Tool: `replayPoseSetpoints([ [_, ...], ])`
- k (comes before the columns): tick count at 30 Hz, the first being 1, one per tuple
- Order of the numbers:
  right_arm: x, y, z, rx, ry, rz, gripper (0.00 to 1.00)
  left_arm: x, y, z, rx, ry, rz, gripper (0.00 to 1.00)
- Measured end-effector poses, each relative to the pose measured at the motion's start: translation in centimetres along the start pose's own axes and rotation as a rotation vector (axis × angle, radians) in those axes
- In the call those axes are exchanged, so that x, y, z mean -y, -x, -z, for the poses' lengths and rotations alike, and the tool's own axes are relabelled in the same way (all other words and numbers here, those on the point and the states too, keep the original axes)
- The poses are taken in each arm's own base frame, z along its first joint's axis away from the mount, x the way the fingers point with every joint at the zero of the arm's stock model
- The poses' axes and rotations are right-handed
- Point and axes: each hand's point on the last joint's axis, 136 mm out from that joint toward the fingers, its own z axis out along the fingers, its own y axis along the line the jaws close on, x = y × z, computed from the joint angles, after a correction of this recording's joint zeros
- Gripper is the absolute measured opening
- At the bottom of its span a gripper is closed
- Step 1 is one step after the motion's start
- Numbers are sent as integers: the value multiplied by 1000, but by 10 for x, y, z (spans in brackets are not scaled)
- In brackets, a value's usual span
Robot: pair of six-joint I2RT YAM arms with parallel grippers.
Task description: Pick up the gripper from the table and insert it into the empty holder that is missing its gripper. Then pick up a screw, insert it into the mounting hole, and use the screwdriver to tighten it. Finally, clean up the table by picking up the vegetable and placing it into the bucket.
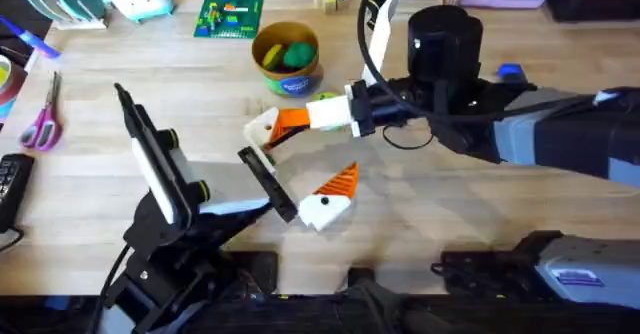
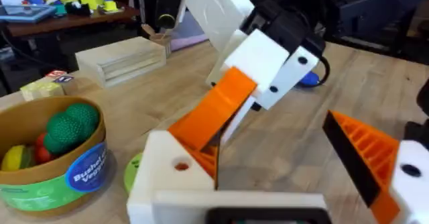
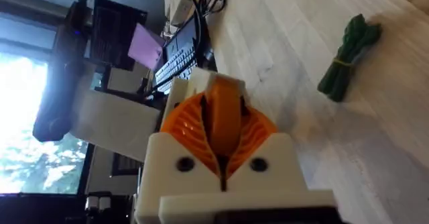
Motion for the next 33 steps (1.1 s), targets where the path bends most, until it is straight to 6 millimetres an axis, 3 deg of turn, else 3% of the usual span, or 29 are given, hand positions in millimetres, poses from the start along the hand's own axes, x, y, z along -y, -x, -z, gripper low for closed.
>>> replayPoseSetpoints([
  [19,-2,-1,4,-16,24,38,12,9,1,0,4,-52,-6,991],
  [24,-2,-1,5,-18,28,38,169,8,1,0,3,-45,-5,991],
  [33,-4,-2,5,-25,35,38,260,8,1,0,3,-41,16,991],
])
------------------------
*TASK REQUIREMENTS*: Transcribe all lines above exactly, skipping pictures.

*EXERCISE ANSWER*:
Tool: `replayPoseSetpoints([ [_, ...], ])`
- k (comes before the columns): tick count at 30 Hz, the first being 1, one per tuple
- Order of the numbers:
  right_arm: x, y, z, rx, ry, rz, gripper (0.00 to 1.00)
  left_arm: x, y, z, rx, ry, rz, gripper (0.00 to 1.00)
- Measured end-effector poses, each relative to the pose measured at the motion's start: translation in centimetres along the start pose's own axes and rotation as a rotation vector (axis × angle, radians) in those axes
- In the call those axes are exchanged, so that x, y, z mean -y, -x, -z, for the poses' lengths and rotations alike, and the tool's own axes are relabelled in the same way (all other words and numbers here, those on the point and the states too, keep the original axes)
- The poses are taken in each arm's own base frame, z along its first joint's axis away from the mount, x the way the fingers point with every joint at the zero of the arm's stock model
- The poses' axes and rotations are right-handed
- Point and axes: each hand's point on the last joint's axis, 136 mm out from that joint toward the fingers, its own z axis out along the fingers, its own y axis along the line the jaws close on, x = y × z, computed from the joint angles, after a correction of this recording's joint zeros
- Gripper is the absolute measured opening
- At the bottom of its span a gripper is closed
- Step 1 is one step after the motion's start
- Numbers are sent as integers: the value multiplied by 1000, but by 10 for x, y, z (spans in brackets are not scaled)
- In brackets, a value's usual span
Robot: pair of six-joint I2RT YAM arms with parallel grippers.
Task description: Pick up the gripper from the table and insert it into the empty holder that is missing its gripper. Then pick up a screw, insert it into the mounting hole, and use the screwdriver to tighten it. Finally, clean up the table by picking up the vegetable and placing it into the bucket.
Motion for the next 33 steps (1.1 s), targets where the path bends most, until it is straight to 6 millimetres an axis, 3 deg of turn, else 3% of the usual span, or 29 are given, hand positions in millimetres, poses from the start along the hand's own axes, x, y, z along -y, -x, -z, gripper low for closed.
>>> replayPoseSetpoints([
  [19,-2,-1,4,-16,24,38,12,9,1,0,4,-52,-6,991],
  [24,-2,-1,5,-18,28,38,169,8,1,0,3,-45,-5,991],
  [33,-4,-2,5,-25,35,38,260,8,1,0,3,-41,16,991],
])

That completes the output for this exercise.